关于确定性模式需要注意的一件事是它会以多种方式泄漏信息。假设我知道我投票支持
蓝色作为我最喜欢的颜色。我可以看到我投票的密文是0x12345678。如果模式是完全确定性的,我知道其他任何拥有相应密文 0x12345678 的人也会投票给Blue。此外,由于您通常会有一组有限的投票选择,因此选择的明文攻击是非常容易。因此,您确实想让 RSA 完成其工作并使用预期的填充方案。您可能要考虑的下一件事是通过对投票或类似的东西。据我了解您的架构,看起来如果我以某种方式访问您存储投票的位置(或进入任何通信的中间),我基本上可以通过重播或复制我已经拥有的数据来欺骗或垃圾邮件假投票看到(确定性的另一个问题)。
So it seems to me that you have 2 main requirements that you are attempting to use
deterministic RSAto solve:Digital Signatures should solve this problem. You can take your ciphertext from column 1, hash it, and encrypt the hash with a private key. That encrypted hash can then be placed in column 2. To verify the integrity of column 1, simply use the corresponding public key to decrypt the hash in column 2, hash column 1, and compare those 2 values. If they are equal, the data has not been tampered with. Only parties that have the private key could possibly tamper with the data in these columns, because only they can make a matching pair. This is similar to an HMAC, but has the advantage of using public/private keys rather than a secret shared key. Thus anybody can verify, but only trusted parties can modify.

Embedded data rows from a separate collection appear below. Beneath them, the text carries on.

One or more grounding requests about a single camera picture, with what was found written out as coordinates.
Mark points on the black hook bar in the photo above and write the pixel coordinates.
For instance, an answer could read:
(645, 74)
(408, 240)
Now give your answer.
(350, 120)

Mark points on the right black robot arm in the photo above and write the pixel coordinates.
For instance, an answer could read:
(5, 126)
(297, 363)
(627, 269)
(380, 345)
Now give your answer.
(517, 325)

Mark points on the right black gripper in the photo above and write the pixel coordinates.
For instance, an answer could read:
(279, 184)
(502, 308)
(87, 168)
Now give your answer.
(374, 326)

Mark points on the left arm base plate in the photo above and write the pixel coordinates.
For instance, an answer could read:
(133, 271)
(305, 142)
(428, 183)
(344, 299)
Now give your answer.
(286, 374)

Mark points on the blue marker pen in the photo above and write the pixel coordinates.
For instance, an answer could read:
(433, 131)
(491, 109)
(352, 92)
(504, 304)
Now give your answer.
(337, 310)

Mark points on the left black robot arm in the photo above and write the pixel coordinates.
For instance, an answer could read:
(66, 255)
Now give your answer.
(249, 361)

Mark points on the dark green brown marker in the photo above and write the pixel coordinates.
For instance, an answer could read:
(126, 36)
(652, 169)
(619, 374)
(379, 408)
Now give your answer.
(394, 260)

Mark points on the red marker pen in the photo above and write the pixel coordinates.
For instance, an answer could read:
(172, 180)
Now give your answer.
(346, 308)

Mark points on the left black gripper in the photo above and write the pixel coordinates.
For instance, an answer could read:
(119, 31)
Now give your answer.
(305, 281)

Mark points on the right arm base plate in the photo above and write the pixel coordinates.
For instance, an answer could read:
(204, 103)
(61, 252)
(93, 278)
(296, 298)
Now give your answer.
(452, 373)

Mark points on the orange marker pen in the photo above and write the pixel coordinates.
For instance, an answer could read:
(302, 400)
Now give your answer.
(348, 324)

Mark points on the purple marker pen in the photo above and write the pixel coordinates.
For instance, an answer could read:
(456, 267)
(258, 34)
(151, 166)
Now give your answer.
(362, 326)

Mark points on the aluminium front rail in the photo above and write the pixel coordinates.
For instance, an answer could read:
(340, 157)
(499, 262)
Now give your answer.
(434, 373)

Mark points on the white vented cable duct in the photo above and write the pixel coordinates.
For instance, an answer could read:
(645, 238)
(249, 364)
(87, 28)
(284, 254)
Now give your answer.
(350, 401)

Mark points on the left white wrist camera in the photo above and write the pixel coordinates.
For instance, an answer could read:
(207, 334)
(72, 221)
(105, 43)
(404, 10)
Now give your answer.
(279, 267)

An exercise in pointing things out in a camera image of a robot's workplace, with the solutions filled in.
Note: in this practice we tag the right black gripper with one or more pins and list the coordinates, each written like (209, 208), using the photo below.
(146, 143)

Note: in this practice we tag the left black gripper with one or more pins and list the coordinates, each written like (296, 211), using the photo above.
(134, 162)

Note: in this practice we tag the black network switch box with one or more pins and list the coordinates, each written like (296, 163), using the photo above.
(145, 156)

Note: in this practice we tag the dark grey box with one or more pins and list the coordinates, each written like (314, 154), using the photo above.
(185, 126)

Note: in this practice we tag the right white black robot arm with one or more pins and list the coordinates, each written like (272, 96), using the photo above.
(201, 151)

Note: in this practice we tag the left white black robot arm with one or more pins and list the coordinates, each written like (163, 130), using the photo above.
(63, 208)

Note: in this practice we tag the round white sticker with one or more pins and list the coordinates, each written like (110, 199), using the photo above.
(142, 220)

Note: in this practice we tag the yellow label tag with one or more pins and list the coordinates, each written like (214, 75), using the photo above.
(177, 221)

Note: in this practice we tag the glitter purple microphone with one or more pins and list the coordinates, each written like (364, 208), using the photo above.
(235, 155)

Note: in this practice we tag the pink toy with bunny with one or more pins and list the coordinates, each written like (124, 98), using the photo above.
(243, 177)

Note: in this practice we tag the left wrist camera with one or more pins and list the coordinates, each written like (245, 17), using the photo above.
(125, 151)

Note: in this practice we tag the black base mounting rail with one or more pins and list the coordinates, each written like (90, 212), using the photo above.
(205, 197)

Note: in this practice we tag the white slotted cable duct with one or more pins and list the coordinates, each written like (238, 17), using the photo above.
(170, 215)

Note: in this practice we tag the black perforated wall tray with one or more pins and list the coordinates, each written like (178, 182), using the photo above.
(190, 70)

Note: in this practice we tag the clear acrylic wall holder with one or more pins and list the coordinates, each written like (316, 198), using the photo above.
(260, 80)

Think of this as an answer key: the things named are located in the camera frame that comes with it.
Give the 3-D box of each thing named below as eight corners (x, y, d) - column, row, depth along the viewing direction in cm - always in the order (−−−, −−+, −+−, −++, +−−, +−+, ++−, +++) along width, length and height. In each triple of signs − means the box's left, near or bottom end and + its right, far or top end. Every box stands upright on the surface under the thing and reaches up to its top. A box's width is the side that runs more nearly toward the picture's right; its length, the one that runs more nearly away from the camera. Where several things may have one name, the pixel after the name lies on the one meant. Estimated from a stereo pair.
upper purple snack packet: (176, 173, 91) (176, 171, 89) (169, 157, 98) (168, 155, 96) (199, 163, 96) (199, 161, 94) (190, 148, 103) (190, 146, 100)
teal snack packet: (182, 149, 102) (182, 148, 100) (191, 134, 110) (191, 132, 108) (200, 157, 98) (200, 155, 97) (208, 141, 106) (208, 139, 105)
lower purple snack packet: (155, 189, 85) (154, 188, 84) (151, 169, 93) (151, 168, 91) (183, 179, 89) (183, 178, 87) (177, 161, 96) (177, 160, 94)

One thing to note about deterministic schema is that it will leak information in many ways. Let's assume that I know I voted for
Blueas my favorite color. I can see that the resulting ciphertext of my vote is 0x12345678. If the schema is completely deterministic, I know that anybody else that has a corresponding ciphertext of 0x12345678 also voted forBlue. Also, since you will typically have a finite set of vote choices, a chosen plaintext attack is incredibly easy. Thus you really want to let RSA do its job and use the intended padding scheme.The next thing you may want to consider is protecting the system from a form of Replay Attack by numbering the votes or something like that. As I understand your schema, it looks like if I somehow got access to where you store your votes (or got in the middle of any communication), I could essentially spoof or spam fake votes just by replaying or copying data that I've already seen (another problem with being deterministic).